Task instructions: The answer must consist of every line in the records below that contains the string "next".

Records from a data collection
=== Begin Enclosure ===
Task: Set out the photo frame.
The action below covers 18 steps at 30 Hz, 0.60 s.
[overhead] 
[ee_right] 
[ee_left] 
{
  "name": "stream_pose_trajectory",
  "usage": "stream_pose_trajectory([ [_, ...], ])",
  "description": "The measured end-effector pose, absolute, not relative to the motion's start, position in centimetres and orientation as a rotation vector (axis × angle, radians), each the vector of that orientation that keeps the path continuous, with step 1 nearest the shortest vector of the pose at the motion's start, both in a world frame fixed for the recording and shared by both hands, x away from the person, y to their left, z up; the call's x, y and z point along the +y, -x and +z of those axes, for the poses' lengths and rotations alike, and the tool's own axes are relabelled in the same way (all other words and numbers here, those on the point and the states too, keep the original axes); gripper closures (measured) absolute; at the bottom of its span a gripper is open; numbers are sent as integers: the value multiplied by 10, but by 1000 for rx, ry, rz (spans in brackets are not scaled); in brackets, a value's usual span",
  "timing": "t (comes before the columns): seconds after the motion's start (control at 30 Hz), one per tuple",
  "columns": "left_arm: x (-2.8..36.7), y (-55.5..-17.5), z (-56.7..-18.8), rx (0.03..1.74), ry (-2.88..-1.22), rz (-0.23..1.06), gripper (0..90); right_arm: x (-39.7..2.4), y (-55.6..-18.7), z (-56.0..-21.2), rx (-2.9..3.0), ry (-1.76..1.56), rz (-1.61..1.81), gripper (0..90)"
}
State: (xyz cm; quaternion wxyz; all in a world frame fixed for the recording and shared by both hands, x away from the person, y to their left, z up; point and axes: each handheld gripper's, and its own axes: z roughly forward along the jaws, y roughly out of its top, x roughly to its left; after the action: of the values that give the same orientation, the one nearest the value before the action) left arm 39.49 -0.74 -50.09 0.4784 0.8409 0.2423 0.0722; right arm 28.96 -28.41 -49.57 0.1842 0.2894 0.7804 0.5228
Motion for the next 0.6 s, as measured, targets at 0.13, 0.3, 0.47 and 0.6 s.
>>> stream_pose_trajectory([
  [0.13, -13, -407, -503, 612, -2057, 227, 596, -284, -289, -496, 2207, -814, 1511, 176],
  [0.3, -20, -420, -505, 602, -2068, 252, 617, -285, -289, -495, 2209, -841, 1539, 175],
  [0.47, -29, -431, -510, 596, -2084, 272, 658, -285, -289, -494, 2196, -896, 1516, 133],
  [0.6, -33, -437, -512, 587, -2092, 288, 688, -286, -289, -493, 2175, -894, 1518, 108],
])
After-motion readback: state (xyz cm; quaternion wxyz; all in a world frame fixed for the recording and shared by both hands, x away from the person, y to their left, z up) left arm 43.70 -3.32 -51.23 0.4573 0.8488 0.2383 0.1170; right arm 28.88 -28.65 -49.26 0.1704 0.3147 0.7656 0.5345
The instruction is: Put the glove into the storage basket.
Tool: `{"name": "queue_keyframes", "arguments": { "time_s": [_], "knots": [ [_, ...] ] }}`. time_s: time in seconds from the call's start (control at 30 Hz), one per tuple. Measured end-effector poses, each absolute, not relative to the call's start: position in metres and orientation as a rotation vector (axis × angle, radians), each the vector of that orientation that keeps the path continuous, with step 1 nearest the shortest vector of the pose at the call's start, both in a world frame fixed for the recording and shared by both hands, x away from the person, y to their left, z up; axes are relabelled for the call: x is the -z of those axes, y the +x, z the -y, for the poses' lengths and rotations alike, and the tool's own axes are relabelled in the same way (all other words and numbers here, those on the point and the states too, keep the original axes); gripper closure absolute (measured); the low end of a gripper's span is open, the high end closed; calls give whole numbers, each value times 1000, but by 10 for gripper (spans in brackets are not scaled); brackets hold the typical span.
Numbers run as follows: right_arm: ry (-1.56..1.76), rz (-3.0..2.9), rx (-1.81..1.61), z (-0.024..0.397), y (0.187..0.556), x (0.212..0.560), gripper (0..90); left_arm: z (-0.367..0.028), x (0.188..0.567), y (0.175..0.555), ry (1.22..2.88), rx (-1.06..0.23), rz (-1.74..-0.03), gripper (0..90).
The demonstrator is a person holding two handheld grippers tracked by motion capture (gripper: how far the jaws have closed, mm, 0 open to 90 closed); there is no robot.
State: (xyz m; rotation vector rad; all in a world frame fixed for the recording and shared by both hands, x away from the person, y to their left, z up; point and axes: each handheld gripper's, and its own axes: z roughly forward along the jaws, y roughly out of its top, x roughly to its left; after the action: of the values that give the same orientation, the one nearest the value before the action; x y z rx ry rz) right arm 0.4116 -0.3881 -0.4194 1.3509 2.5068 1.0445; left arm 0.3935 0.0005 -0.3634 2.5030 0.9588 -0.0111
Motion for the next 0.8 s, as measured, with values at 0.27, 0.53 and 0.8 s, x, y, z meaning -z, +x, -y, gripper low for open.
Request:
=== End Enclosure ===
Solution to this problem:
Motion for the next 0.6 s, as measured, targets at 0.13, 0.3, 0.47 and 0.6 s.
Motion for the next 0.8 s, as measured, with values at 0.27, 0.53 and 0.8 s, x, y, z meaning -z, +x, -y, gripper low for open.

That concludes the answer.